Software Product Lines (SPLs) are families of related software systems whose members offer different combinations of features. SPL practices have proven extensive economical and technological benefits and are becoming more pervasive in domains where systematic and disciplined software reuse is fundamental to keep up with customer demands. Consequently, SPL testing has received increasing attention both by researchers and practitioners whose main challenge is how to effectively and efficiently cope with the typically large number of feature combinations. In this talk, I will present an overview of how Search Based techniques have been deployed to tackle this problem, describe some of our ongoing work on combinatorial interaction testing and lay out some open questions that are venues for further research or collaboration.

Dr. Roberto Erick Lopez-Herrejon is currently a Lise Meitner Fellow (2012-2014) sponsored by the Austrian Science Fund (FWF) at the Johannes Kepler University in Linz Austria . Additionally, since 2008 he is an External Lecturer at the Software Engineering Masters Programme of the University of Oxford, England.
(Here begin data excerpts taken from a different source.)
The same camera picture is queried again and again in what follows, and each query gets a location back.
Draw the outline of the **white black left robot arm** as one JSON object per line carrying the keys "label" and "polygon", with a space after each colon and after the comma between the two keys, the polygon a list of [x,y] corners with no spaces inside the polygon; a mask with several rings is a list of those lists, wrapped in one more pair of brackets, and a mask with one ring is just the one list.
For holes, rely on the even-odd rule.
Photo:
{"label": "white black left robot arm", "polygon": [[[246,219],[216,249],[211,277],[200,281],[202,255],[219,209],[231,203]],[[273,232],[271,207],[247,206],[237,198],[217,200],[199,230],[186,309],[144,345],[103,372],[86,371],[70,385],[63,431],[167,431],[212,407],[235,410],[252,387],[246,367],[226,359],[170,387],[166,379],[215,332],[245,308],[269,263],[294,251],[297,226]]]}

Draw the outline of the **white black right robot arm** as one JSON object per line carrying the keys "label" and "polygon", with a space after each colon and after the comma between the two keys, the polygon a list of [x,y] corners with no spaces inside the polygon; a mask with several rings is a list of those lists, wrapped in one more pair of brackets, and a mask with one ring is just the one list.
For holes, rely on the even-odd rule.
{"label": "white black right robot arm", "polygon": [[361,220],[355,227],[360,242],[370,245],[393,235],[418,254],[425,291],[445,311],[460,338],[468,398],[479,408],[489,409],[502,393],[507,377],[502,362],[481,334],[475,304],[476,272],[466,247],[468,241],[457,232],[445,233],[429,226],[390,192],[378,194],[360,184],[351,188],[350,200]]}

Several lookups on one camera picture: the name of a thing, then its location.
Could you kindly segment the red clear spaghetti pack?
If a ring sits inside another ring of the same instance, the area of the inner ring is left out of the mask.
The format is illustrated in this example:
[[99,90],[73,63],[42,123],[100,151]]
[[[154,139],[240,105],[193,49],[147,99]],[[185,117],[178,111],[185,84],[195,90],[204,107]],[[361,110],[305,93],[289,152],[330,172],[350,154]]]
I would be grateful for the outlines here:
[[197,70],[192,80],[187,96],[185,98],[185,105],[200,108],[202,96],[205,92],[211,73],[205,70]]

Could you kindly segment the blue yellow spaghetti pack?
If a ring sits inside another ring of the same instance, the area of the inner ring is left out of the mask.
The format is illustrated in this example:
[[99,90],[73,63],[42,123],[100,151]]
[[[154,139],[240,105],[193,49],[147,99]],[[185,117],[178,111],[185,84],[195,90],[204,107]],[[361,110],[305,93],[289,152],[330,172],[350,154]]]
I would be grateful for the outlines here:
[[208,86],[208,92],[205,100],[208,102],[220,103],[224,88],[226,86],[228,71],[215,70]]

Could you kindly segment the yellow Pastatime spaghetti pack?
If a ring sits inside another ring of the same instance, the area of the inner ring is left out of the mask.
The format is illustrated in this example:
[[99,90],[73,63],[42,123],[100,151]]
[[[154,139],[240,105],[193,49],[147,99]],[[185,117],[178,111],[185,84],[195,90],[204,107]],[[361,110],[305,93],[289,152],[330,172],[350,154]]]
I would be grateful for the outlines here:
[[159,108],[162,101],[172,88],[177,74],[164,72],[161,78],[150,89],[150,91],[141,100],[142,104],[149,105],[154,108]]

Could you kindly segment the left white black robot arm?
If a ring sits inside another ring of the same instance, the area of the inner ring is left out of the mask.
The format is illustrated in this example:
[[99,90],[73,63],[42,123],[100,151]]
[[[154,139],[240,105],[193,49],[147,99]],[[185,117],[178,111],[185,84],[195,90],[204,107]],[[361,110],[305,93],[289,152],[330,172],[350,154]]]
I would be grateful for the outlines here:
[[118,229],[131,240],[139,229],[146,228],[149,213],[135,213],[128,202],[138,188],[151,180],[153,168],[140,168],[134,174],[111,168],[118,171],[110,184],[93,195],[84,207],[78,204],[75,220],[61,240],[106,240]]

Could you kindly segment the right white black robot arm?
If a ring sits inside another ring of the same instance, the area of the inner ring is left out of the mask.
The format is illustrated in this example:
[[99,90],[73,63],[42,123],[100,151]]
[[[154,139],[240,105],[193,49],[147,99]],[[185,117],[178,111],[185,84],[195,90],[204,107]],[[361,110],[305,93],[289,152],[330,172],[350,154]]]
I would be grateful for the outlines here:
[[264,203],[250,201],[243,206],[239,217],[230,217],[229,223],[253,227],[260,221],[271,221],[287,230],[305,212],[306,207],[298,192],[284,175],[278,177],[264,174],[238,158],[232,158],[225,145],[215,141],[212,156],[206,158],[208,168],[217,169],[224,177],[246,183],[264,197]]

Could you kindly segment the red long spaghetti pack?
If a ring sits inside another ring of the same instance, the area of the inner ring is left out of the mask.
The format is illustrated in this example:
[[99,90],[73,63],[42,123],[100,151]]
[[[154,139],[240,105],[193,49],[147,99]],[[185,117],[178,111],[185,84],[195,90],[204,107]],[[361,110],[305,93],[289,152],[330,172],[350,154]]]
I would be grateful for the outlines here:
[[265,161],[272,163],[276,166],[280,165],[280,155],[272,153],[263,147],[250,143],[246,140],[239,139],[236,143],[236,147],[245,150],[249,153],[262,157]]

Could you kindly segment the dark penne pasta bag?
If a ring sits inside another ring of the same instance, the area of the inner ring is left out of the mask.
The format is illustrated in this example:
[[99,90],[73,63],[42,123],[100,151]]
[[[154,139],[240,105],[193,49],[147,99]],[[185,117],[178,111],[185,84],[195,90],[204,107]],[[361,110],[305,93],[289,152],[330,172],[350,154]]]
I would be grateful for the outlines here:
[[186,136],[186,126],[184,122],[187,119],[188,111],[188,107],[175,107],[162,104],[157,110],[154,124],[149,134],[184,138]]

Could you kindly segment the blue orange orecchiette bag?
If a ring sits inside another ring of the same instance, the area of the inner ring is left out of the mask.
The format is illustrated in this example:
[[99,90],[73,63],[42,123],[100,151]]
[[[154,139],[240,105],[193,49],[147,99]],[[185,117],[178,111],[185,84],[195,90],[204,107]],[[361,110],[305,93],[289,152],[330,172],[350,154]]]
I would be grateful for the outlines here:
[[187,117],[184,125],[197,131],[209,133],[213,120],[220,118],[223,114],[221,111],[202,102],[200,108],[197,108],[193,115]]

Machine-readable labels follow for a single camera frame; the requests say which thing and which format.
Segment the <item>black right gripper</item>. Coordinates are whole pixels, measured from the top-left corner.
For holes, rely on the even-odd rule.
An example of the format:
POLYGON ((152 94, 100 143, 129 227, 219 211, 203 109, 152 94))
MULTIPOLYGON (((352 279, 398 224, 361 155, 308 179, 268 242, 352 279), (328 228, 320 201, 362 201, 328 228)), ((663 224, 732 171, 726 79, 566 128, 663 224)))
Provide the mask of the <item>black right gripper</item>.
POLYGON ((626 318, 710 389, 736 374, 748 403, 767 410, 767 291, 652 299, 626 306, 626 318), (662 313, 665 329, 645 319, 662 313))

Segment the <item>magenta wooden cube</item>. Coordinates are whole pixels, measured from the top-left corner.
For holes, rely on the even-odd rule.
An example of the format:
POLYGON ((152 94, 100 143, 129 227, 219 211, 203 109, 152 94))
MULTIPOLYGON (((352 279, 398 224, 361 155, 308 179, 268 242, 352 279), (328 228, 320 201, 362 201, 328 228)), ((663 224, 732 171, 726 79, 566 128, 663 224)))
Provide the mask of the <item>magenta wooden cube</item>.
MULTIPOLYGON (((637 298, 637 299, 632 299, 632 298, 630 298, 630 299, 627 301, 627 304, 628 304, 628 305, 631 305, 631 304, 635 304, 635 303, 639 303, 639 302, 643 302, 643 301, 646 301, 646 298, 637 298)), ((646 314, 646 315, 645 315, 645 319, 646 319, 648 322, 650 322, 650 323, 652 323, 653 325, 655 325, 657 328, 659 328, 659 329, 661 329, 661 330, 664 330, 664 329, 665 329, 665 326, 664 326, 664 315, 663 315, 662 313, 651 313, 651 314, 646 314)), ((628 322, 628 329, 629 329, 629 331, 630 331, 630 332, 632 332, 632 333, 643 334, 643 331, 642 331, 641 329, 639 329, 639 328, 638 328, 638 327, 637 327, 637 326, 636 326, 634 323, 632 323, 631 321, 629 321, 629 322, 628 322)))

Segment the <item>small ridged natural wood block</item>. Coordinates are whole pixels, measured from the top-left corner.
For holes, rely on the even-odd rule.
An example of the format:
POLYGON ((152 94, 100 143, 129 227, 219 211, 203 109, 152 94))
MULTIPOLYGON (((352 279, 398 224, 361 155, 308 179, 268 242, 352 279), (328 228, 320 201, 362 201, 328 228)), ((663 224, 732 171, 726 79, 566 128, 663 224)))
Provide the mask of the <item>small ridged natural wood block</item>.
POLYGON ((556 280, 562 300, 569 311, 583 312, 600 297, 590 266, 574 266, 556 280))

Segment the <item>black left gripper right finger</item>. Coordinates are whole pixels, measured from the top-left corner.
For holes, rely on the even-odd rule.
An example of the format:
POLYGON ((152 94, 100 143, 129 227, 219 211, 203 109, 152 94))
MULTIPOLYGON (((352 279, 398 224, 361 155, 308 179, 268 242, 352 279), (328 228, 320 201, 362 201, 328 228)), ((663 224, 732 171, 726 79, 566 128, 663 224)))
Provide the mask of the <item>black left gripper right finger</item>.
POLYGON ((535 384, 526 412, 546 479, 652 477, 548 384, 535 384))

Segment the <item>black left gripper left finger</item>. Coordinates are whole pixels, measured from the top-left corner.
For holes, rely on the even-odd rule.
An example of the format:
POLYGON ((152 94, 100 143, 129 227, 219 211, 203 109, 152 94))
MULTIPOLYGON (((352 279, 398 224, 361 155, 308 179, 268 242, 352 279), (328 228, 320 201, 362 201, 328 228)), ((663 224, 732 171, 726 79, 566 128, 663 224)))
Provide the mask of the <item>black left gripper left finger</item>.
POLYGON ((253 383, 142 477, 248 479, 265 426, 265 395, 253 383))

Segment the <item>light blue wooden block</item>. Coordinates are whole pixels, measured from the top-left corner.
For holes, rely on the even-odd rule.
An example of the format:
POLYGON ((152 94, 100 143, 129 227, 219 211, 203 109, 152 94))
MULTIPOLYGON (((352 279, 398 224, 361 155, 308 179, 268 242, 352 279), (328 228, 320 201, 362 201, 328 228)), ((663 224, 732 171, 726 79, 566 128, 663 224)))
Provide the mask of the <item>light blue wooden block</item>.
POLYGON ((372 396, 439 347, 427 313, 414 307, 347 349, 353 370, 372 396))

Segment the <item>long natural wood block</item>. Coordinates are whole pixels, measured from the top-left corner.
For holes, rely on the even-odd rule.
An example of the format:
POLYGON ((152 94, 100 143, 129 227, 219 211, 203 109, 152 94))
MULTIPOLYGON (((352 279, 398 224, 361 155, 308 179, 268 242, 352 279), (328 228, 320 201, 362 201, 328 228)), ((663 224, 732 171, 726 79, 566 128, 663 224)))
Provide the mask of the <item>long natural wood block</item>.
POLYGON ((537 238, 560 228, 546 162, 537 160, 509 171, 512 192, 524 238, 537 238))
From 2010-2012 he held an FP7 Intra-European Marie Curie Fellowship on a project for consistency and composition of variable systems with multi-view models.  He obtained his PhD from the University of Texas at Austin in 2006, funded in part by a Fulbright Fellowship sponsored by the U.S. State Department. From 2005 to 2008, he was a Career Development Fellow at the Software Engineering Centre of the University of Oxford sponsored by Higher Education Founding Council of England (HEFCE). His expertise is software product lines, variability management, feature oriented software development, model driven software engineering, and consistency checking.